Bootstrap creates CI/CD infrastructure one time per environment:
- Workload Identity Federation (keyless GitHub Actions auth)
- Artifact Registry (Docker images with cleanup policies)
- Terraform State Bucket (remote state for main module)
- GitHub Environments and Variables
- Tag protection and cross-project IAM (production mode)

First time? See Getting Started for complete walkthrough including prerequisites.

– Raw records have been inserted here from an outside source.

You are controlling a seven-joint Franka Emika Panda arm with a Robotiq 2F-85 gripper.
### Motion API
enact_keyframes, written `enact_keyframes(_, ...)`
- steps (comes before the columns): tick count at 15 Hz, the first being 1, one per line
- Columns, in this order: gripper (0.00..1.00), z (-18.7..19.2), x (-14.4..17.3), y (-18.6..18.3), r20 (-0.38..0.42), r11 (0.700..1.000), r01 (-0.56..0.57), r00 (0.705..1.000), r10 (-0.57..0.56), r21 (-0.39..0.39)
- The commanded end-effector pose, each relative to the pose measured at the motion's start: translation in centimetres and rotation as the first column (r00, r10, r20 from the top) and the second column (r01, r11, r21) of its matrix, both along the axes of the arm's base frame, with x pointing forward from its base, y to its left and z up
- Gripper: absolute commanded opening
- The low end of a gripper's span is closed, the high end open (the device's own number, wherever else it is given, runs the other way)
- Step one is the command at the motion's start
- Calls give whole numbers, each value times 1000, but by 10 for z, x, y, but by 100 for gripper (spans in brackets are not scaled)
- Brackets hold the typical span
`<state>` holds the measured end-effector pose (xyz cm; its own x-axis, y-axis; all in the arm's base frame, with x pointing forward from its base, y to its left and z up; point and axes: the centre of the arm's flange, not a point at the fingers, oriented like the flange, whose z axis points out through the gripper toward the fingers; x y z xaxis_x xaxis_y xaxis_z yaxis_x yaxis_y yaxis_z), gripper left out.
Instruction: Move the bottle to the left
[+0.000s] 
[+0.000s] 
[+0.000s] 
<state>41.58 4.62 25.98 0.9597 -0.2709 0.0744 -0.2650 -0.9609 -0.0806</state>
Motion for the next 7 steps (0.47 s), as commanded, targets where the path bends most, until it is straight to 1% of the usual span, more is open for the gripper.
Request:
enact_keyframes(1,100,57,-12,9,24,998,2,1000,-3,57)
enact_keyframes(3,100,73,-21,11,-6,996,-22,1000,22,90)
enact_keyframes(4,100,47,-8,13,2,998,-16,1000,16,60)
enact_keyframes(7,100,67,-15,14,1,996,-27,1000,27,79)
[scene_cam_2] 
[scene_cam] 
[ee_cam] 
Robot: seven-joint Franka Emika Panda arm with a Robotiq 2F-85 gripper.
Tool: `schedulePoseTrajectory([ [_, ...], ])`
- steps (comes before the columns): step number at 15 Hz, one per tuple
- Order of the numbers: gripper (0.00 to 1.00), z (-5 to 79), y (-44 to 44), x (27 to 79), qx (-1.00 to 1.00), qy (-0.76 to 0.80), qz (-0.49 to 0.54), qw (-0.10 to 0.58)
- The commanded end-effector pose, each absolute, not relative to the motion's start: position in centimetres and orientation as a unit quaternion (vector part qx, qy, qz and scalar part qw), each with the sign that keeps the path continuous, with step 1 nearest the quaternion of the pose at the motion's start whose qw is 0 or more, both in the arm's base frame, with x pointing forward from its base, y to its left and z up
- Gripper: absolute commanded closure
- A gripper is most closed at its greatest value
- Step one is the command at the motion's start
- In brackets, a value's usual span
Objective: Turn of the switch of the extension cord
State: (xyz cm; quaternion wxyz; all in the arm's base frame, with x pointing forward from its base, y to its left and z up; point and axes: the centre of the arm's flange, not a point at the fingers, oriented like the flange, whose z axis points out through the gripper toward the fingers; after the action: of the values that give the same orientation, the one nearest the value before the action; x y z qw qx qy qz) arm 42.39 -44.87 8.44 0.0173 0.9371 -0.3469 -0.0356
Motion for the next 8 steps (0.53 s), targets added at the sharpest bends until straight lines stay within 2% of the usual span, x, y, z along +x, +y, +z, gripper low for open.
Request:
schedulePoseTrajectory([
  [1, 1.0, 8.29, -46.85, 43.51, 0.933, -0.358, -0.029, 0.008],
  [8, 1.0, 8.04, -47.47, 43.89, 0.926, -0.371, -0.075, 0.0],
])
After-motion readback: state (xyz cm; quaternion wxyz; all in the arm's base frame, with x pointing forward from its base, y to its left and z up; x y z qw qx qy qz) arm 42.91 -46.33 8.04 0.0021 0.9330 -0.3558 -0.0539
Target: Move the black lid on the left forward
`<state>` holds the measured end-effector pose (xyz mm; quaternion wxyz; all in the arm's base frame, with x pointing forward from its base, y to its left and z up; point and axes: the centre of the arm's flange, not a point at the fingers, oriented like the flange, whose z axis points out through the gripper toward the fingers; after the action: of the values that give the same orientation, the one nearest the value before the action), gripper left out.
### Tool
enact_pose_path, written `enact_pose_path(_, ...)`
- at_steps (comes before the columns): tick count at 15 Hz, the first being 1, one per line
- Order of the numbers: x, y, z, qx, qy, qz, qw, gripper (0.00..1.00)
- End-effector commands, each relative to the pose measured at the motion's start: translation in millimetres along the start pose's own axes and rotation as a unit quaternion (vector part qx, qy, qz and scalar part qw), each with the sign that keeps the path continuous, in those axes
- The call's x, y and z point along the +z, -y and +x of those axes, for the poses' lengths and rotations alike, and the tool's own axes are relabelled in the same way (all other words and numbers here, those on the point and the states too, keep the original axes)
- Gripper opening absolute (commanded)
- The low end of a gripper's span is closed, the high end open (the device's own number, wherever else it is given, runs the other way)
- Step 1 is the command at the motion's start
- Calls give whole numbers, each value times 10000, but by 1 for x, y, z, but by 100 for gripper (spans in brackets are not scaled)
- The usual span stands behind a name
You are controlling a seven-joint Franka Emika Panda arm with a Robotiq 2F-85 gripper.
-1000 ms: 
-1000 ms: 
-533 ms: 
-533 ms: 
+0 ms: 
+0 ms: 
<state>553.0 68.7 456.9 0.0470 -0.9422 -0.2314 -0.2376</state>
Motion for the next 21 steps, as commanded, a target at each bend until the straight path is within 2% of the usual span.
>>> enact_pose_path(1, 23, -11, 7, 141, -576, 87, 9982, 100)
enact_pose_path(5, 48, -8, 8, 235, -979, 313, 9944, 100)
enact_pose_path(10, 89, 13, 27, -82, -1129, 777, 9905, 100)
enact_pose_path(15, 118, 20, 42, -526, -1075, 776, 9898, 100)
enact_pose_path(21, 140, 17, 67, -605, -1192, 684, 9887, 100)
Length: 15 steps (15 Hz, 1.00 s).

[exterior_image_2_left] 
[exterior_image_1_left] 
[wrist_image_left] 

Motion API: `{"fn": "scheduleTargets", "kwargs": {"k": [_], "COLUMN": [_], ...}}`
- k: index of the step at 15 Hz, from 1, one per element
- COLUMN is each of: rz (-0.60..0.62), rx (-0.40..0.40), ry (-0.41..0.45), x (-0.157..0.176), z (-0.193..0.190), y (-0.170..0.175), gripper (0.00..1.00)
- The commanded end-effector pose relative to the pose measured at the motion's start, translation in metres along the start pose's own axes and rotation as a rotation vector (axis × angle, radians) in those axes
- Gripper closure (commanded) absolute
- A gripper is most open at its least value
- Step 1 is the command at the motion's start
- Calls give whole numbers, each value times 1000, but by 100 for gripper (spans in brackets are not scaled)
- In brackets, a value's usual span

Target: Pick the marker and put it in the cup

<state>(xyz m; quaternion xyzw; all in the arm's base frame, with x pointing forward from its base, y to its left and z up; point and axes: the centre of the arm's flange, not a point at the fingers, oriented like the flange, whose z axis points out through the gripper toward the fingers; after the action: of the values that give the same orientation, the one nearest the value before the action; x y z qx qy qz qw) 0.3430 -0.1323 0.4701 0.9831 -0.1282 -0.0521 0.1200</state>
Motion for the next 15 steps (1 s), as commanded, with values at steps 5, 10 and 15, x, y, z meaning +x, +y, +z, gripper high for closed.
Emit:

Setting up production mode or need full detail? See Bootstrap Reference.

Protection Strategies

Configure protection rules after bootstrap (manual setup):

Branch Protection (main):
1. Settings → Branches → Add rule for main
2. Require PR with 1 approval, dismiss stale reviews
3. Require status checks: Required Checks / required-status
4. No force pushes, no deletions

Tag Protection (production mode, automated):
- Bootstrap creates ruleset protecting v* tags
- Verify: Settings → Rules → Rulesets

Environment Protection (production mode, manual):
1. Settings → Environments → prod-apply
2. Configure Required reviewers
3. Add users/teams who can approve production deployments

See Protection Strategies for detailed UI setup and rationale.

Deployment Modes

Dev-Only Mode:
- Single GCP project, single environment
- Workflow: PR → plan, Merge → deploy to dev
- Use: Experiments, prototypes, internal tools

Production Mode:
- Three GCP projects (dev/stage/prod)
- Workflow: PR → plan, Merge → dev+stage, Tag → prod (approval required)
- Use: Production services, staged deployment, compliance

Switch modes: Edit production_mode in .github/workflows/ci-cd.yml

See Deployment Modes for mode comparison, workflow details, and switching instructions.

Workflow Behavior

What GitHub Actions does at each trigger:

PR Flow:
- Builds Docker image → pushes to dev registry as pr-{number}-{sha}
- Runs Terraform plan for dev
- Comments plan on PR
- No deployment

Merge Flow (dev-only mode):
- Builds image → pushes as {sha}, latest
- Deploys to dev

Merge Flow (production mode):
- Builds image → pushes to dev registry
- Deploys to dev and stage (parallel after build)

Tag Flow (production mode):
- Resolves image from stage registry
- Promotes to prod registry
- Deploys to prod (requires approval in prod-apply environment)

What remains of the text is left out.